+++ Dataset extract +++
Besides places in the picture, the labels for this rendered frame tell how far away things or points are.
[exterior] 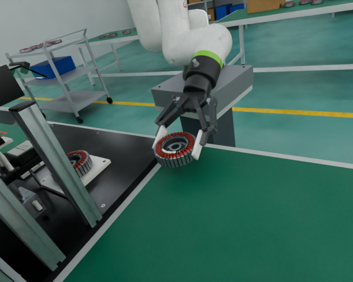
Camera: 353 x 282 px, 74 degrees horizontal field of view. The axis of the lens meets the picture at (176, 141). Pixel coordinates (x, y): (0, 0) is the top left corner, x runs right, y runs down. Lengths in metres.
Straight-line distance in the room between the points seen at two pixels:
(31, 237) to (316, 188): 0.54
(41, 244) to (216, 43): 0.62
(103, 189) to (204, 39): 0.49
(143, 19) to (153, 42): 0.09
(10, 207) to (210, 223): 0.35
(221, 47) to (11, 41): 6.05
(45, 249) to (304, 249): 0.45
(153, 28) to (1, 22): 5.70
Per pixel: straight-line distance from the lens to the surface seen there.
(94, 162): 0.73
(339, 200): 0.56
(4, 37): 6.51
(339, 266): 0.48
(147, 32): 1.01
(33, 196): 0.66
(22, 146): 0.66
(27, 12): 6.85
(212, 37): 0.72
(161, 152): 0.58
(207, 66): 0.66
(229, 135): 1.17
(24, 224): 0.48
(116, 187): 0.62
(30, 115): 0.44
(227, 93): 0.90
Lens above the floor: 1.15
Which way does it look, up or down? 32 degrees down
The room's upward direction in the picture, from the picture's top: 14 degrees counter-clockwise
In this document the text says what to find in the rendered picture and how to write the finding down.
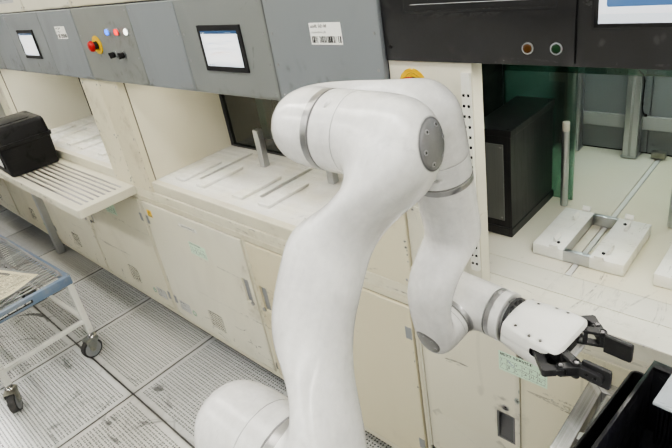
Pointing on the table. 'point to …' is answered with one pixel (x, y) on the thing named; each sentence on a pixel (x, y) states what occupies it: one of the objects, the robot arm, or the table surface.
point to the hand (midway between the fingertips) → (610, 362)
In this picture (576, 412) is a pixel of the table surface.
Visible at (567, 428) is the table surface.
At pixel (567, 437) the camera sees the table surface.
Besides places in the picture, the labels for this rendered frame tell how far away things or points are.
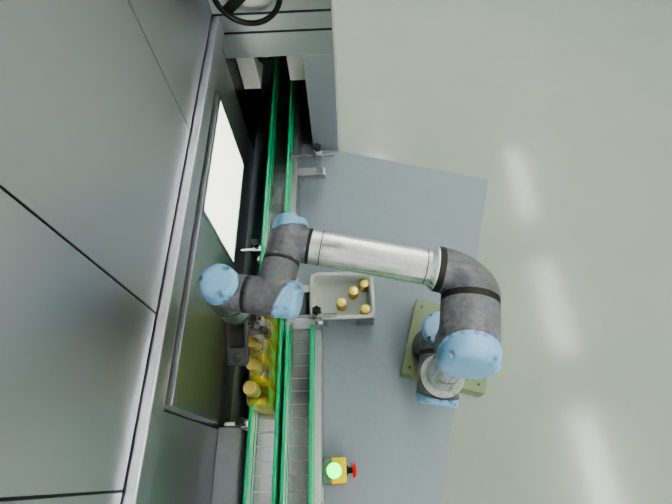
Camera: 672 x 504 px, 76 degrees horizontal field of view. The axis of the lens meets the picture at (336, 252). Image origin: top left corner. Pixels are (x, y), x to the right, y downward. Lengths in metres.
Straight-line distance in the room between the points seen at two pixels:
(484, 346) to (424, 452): 0.72
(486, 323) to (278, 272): 0.40
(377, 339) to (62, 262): 1.09
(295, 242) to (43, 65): 0.48
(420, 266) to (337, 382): 0.73
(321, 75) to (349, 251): 0.94
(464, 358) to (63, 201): 0.69
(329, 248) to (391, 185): 1.01
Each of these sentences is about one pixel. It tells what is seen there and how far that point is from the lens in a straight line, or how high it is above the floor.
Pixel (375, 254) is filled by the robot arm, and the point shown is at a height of 1.46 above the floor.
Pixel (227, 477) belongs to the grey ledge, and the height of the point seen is 0.88.
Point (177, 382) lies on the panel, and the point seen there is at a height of 1.31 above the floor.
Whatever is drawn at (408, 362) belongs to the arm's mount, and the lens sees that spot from 1.46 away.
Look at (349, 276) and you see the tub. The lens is 1.54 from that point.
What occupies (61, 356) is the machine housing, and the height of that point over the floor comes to 1.65.
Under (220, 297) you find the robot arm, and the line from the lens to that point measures 0.82.
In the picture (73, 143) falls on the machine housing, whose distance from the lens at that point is 0.75.
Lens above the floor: 2.23
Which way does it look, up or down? 62 degrees down
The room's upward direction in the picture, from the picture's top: 5 degrees counter-clockwise
+++
--- Task instructions ---
Would you output, from the records above, exactly the run of lines that starts at the line containing "(31, 237) to (316, 188): 0.54" and ends at the line containing "(153, 28) to (1, 22): 5.70", and only that run?

--- Solution ---
(31, 237) to (316, 188): 0.54
(41, 244) to (216, 43): 0.62
(103, 189) to (204, 39): 0.49
(143, 19) to (153, 42): 0.09
(10, 207) to (210, 223): 0.35
(221, 47) to (11, 41): 6.05
(45, 249) to (304, 249): 0.45
(153, 28) to (1, 22): 5.70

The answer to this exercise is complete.